A golf ball is hit with an initial velocity of 150 feet per second at an inclination of \( 45^{\circ} \) to the horizontal. In physics, it is established that the height \( h \) of the golf ball is given by the function \[ h(x)=\frac{-32 x^{2}}{150^{2}}+\mathrm{x} \text {, } \] where x is the horizontal distance that the golf ball has traveled.
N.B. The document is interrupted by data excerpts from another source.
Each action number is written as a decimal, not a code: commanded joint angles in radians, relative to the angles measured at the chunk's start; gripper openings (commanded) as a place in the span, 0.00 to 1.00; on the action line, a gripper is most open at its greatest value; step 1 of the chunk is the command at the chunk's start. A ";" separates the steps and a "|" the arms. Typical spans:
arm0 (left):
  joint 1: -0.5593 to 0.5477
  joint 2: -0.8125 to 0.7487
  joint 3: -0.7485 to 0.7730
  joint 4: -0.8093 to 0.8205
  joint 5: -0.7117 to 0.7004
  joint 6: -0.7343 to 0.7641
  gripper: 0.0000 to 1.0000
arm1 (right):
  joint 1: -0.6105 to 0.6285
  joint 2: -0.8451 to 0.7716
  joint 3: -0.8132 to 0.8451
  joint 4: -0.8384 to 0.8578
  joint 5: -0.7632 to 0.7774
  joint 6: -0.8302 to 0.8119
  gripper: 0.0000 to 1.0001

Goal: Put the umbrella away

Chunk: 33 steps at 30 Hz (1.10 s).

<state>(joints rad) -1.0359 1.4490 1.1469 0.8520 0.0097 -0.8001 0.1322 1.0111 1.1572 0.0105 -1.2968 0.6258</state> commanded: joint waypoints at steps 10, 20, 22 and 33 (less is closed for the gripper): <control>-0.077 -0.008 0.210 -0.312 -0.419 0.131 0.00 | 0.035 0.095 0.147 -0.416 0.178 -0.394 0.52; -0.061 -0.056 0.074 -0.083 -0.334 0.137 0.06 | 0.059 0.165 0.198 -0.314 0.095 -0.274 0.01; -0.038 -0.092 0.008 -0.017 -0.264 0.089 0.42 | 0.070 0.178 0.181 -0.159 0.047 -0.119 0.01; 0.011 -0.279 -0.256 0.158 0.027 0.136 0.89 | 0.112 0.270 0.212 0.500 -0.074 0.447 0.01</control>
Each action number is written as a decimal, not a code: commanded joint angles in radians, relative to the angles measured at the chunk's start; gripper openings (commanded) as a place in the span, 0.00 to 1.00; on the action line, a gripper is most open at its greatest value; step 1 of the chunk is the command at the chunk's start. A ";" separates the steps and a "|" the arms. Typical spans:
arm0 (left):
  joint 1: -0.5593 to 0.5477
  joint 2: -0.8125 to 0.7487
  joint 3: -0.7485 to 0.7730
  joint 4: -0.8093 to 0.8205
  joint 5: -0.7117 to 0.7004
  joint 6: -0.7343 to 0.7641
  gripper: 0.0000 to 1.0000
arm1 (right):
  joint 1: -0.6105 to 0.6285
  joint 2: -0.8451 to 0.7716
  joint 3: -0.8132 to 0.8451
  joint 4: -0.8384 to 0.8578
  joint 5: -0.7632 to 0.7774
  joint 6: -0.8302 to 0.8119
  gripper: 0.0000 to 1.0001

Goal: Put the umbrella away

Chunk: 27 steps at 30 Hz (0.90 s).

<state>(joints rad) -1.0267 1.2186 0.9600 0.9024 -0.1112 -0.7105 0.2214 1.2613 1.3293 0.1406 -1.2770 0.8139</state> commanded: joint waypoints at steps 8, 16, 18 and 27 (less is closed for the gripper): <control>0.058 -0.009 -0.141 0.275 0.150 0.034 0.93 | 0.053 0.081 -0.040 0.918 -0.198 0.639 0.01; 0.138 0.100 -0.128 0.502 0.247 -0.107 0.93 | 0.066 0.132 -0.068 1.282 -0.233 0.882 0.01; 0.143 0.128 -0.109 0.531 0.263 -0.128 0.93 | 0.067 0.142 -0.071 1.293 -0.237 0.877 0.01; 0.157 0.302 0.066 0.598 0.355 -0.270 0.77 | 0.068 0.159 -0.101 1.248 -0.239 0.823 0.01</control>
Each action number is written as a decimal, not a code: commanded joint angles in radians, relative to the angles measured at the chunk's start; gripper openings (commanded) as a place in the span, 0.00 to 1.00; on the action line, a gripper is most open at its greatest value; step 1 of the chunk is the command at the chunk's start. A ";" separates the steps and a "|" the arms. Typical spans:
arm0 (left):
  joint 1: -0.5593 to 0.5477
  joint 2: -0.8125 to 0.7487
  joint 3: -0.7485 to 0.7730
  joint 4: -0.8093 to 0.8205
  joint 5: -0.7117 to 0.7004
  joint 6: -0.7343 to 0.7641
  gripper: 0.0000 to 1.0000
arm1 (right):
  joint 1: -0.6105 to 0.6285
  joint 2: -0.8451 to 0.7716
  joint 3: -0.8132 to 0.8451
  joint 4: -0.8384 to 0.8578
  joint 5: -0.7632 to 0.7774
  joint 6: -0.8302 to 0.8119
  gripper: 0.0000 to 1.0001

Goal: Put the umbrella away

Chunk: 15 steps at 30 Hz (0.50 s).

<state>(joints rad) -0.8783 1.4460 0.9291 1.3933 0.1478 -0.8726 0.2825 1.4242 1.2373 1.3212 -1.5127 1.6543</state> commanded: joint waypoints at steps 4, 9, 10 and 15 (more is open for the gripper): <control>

Complete parts (a) through (g). (a) Determine the height of the golf ball after it has traveled 100 feet. h \( =85.78 \) feet (Round to two decimal places as needed.) (b) What is the height after it has traveled 250 feet? \( h=\square \) feet (Round to two decimal places as needed.)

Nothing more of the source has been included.